**What to work on:** Needed from the data below: every line from the one with "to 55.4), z" up to and including the one with "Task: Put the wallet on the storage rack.", repeated exactly and with nothing else.
▽
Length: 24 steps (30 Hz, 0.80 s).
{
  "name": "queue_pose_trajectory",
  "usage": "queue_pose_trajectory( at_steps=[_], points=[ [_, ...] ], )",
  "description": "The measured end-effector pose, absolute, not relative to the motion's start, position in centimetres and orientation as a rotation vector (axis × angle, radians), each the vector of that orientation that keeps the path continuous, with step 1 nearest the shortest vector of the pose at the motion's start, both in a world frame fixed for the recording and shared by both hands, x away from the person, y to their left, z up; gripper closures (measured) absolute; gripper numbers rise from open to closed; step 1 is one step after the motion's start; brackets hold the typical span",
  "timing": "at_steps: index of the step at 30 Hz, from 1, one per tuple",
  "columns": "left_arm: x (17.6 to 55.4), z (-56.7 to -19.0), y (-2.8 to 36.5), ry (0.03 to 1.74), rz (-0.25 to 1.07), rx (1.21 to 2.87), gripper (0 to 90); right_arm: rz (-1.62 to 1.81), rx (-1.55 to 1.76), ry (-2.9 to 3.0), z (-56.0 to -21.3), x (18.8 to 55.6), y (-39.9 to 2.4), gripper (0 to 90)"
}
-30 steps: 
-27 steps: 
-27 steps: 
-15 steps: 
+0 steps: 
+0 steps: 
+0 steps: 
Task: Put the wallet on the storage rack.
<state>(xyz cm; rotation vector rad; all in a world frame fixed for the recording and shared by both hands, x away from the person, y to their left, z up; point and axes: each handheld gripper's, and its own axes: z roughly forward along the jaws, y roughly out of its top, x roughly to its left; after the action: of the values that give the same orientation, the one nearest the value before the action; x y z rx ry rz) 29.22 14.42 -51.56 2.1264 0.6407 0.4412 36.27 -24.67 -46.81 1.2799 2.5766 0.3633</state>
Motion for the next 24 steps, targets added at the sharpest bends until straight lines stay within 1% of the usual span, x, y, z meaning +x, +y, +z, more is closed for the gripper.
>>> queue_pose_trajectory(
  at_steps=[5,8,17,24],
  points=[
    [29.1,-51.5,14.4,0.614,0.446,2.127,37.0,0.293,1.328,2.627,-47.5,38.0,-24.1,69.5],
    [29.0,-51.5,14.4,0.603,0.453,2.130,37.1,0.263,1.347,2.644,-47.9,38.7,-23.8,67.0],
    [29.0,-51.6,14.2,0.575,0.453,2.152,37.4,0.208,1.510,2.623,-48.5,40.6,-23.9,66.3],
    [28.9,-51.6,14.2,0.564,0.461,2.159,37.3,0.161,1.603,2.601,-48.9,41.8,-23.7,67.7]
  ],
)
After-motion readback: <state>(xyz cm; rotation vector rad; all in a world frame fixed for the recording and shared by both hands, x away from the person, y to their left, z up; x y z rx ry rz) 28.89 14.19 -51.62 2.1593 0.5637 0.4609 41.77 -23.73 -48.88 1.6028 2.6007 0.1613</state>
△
**Answer box:**
  "columns": "left_arm: x (17.6 to 55.4), z (-56.7 to -19.0), y (-2.8 to 36.5), ry (0.03 to 1.74), rz (-0.25 to 1.07), rx (1.21 to 2.87), gripper (0 to 90); right_arm: rz (-1.62 to 1.81), rx (-1.55 to 1.76), ry (-2.9 to 3.0), z (-56.0 to -21.3), x (18.8 to 55.6), y (-39.9 to 2.4), gripper (0 to 90)"
}
-30 steps: 
-27 steps: 
-27 steps: 
-15 steps: 
+0 steps: 
+0 steps: 
+0 steps: 
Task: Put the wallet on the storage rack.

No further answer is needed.